Nektar Therapeutics announced that the company's oncology drug candidate, NKTR-102, has been granted orphan drug status for the treatment of women with ovarian cancer by the US Food and Drug Administration (FDA).
“This designation is an important step in the overall development program for NKTR-102 and underscores our commitment to treating women with ovarian cancer,” said Dr Lorianne Masuoka, senior vice president and chief medical officer of Nektar Therapeutics.
Nektar has a phase II study ongoing for NKTR-102 that is enrolling approximately 125 patients with platinum-resistant ovarian cancer whose disease has progressed following treatment with Pegylated Liposomal Doxorubicin (PLD) therapy. In addition, phase III planning is also underway for NKTR-102 in ovarian cancer.
NKTR-102 is an investigational agent and is not approved by the FDA, the European Medicines Agency (EMA) or other Health Authorities.
In the United States, the Orphan Drugs Act (ODA) provides for the orphan drug designation which aims to encourage the development of drugs involved in the diagnosis, prevention or treatment of a medical condition affecting fewer than 200,000 people in the country. The designation grants US market exclusivity to a drug for a particular indication for a seven-year period if the sponsor complies with certain FDA specifications. Additional incentives for the sponsor include tax credits related to clinical trial expenses and a possible exemption from the FDA-user fee. The designation does not shorten the duration of the regulatory review and approval process.
Ovarian cancer is the fifth leading cause of cancer deaths among women, accounting for more deaths than any other cancer of the female reproductive system. Approximately 22,000 new cases of ovarian cancer will be diagnosed and 14,000 deaths are expected to be caused by ovarian cancer in the United States this year. Treatment options following relapse are limited and overall long-term survival among ovarian cancer patients has not changed significantly in nearly 40 years.
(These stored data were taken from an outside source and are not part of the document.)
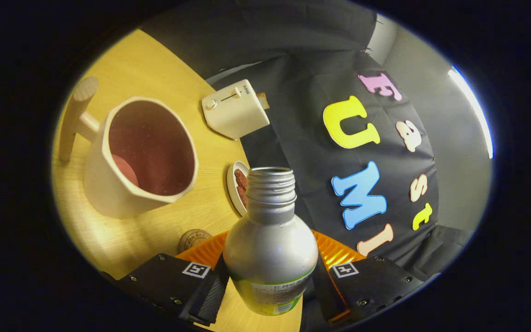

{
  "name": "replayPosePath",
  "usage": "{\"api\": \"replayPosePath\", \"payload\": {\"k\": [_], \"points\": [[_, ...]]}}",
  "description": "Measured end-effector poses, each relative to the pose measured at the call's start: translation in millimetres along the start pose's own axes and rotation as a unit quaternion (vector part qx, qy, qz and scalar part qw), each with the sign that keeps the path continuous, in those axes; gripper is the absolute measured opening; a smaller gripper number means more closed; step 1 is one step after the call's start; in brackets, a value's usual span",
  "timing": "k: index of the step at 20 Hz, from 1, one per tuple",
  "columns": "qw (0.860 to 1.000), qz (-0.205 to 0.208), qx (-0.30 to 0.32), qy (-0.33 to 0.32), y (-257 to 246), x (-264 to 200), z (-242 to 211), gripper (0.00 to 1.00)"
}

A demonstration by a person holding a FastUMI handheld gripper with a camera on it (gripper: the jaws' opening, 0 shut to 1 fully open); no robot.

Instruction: Take the bottle from table, then pour the juice into the cup, finally place the bottle on the coaster

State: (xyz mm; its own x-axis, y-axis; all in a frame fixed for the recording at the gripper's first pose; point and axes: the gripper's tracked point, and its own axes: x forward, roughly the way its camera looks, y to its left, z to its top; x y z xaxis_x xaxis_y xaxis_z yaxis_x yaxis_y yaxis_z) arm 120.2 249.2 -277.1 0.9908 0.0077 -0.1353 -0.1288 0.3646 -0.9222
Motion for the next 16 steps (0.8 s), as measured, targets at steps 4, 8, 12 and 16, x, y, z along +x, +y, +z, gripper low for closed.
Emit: {"api": "replayPosePath", "payload": {"k": [4,8,12,16], "points": [[0.998,-0.006,-0.052,-0.018,-1,-1,7,0.80],[0.995,-0.019,-0.097,-0.033,-2,-3,16,0.80],[0.991,-0.032,-0.127,-0.037,-1,-4,19,0.81],[0.985,-0.044,-0.161,-0.040,-2,-5,23,0.80]]}}
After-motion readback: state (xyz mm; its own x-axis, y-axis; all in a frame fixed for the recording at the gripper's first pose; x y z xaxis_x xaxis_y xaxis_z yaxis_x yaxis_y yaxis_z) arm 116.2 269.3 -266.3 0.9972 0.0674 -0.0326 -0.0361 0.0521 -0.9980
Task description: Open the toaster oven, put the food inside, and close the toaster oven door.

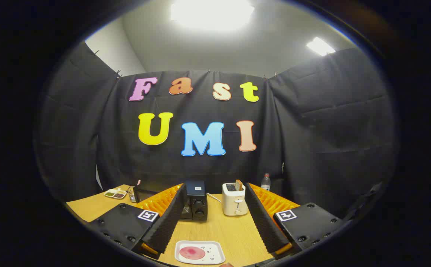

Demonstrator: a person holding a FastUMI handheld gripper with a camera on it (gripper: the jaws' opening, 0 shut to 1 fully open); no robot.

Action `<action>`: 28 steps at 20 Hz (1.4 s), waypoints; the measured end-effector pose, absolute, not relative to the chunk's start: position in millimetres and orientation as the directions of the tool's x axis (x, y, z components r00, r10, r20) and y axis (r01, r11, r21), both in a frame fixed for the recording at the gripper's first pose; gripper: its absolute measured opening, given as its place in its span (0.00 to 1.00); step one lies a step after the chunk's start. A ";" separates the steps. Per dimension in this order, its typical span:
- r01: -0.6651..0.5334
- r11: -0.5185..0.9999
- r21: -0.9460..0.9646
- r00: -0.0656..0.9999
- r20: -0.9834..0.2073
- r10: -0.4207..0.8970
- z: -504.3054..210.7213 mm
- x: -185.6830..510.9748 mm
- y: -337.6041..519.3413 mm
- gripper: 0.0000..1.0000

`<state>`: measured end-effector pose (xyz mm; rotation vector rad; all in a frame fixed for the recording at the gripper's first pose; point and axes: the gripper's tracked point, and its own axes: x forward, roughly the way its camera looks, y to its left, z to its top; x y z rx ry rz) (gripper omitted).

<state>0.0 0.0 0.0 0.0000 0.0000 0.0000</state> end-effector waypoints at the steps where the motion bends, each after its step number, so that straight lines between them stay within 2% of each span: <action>1: -0.001 1.000 -0.001 1.000 -0.001 0.001 0.3 0.2 1.1 0.99; 16: -0.020 1.000 0.015 1.000 -0.003 0.020 0.1 15.5 10.8 0.99; 28: -0.131 0.989 0.061 0.991 -0.023 0.133 -3.3 89.3 83.9 0.98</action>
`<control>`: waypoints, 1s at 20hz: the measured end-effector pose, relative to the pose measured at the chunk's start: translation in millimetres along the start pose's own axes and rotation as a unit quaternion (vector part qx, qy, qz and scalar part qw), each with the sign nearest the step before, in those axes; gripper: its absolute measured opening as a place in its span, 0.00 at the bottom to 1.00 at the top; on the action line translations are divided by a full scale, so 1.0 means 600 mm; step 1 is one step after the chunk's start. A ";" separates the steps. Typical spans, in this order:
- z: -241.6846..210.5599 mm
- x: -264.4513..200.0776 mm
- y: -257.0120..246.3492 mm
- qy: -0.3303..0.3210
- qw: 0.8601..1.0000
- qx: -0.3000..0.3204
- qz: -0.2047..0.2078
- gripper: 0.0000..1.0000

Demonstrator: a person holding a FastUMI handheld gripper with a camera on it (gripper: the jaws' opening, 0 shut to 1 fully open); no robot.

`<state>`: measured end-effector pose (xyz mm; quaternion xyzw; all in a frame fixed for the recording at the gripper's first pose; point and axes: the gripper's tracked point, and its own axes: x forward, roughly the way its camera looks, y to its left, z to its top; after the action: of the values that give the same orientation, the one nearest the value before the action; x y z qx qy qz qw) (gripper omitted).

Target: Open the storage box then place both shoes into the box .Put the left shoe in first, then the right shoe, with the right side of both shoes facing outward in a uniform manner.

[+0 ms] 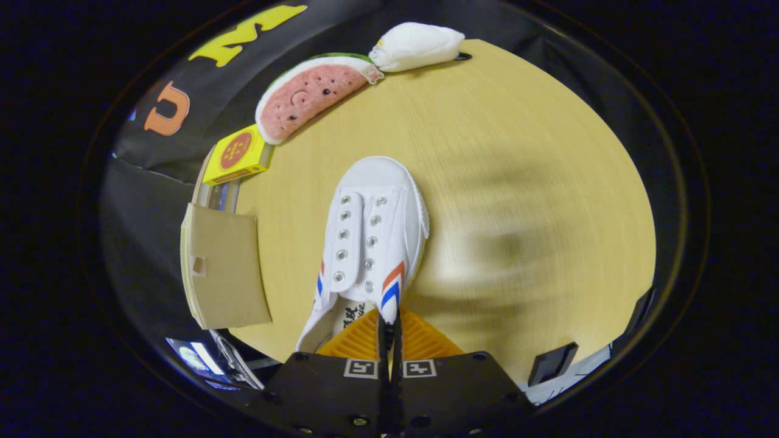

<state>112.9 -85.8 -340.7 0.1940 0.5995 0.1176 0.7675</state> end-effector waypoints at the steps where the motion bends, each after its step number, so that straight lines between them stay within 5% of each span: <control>1: 0.000 -0.007 0.015 -0.004 1.000 -0.003 0.002 0.00; 13: -0.045 -0.102 0.332 -0.045 0.991 -0.118 0.049 0.00; 20: -0.091 -0.087 0.514 -0.045 0.983 -0.161 0.079 0.00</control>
<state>62.9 177.7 -170.8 0.1202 0.5207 0.2640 0.8029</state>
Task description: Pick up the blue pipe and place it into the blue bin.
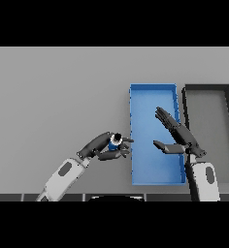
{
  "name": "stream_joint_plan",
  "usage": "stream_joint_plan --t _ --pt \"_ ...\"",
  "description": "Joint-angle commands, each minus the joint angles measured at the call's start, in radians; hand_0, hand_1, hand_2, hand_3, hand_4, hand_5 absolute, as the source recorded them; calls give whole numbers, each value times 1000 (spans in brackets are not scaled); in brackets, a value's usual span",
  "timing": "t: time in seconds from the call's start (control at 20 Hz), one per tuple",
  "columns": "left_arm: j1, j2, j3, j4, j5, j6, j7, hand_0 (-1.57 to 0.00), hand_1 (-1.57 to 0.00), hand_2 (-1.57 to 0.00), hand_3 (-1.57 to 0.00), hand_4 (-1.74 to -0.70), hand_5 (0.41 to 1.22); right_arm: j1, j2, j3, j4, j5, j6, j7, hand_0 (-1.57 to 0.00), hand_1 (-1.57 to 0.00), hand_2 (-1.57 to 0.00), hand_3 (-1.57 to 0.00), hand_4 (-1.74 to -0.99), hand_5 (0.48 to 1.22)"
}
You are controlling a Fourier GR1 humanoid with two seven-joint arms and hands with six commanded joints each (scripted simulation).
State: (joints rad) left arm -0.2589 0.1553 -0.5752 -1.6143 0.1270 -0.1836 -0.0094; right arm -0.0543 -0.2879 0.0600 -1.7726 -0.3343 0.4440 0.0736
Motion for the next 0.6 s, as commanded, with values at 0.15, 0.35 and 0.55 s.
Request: stream_joint_plan --t 0.15,0.35,0.55 --pt "6 -1 -7 10 -17 -2 -5 -1571 -1571 -1571 -1442 -1731 1221 -92 -67 62 -84 -126 101 111 1 1 1 1 -1335 507" --pt "8 -5 -16 -12 -31 8 13 -1571 -1571 -1571 -1440 -1730 1221 -221 -69 134 -123 -188 117 209 1 1 1 1 -1335 490" --pt "9 -12 -16 -3 -27 -3 5 -1571 -1571 -1571 -1439 -1730 1221 -304 -61 177 -120 -189 153 235 1 1 1 1 -1318 490"
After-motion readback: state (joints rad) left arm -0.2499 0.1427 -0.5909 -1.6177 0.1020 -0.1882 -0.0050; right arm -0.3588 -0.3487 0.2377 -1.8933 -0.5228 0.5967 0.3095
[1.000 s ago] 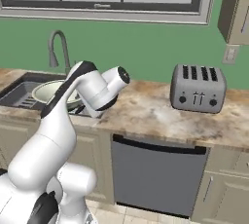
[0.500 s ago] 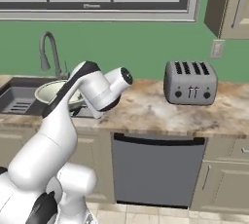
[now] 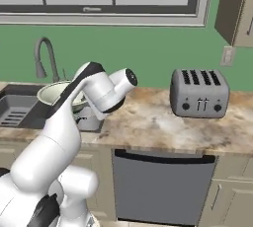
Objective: Pick the bowl and saucepan and place them in the sink. Then turn on the water.
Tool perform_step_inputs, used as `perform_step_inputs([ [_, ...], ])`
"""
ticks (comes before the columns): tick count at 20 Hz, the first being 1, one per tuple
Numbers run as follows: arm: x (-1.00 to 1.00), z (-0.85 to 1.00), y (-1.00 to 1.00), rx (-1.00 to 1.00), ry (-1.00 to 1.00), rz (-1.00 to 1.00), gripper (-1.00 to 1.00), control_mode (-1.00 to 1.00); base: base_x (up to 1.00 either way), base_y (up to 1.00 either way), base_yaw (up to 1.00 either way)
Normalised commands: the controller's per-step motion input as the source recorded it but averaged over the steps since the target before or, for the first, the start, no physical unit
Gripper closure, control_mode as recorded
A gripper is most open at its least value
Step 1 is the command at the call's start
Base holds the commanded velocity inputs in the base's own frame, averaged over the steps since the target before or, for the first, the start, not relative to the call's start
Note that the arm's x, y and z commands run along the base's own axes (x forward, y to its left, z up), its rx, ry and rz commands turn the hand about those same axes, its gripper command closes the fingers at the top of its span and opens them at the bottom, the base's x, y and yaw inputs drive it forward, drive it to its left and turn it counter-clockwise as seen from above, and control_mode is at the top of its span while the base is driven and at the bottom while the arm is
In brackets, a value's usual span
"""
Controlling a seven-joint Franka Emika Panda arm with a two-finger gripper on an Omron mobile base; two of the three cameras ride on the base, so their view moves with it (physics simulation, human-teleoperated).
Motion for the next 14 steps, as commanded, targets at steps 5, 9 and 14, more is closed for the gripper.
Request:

Nektar is developing NKTR-102, a next-generation topoisomerase I inhibitor, with reduced peak concentrations and a continuous concentration profile. NKTR-102 was invented by Nektar using its advanced polymer conjugate technology platform, and is the first oncology product candidate to leverage Nektar's releasable polymer technology platform. It has been evaluated in two separate phase II studies for the treatment of platinum-refractory/resistant ovarian cancer and metastatic breast cancer patients. In addition, NKTR-102 is also being tested as a single agent in a phase II clinical trial in patients with second-line colorectal cancer and a phase I clinical trial evaluating NKTR-102 in combination with 5-FU therapy.
Nektar Therapeutics is a biopharmaceutical company developing novel therapeutics based on its PEGylation and advanced polymer conjugation technology platforms.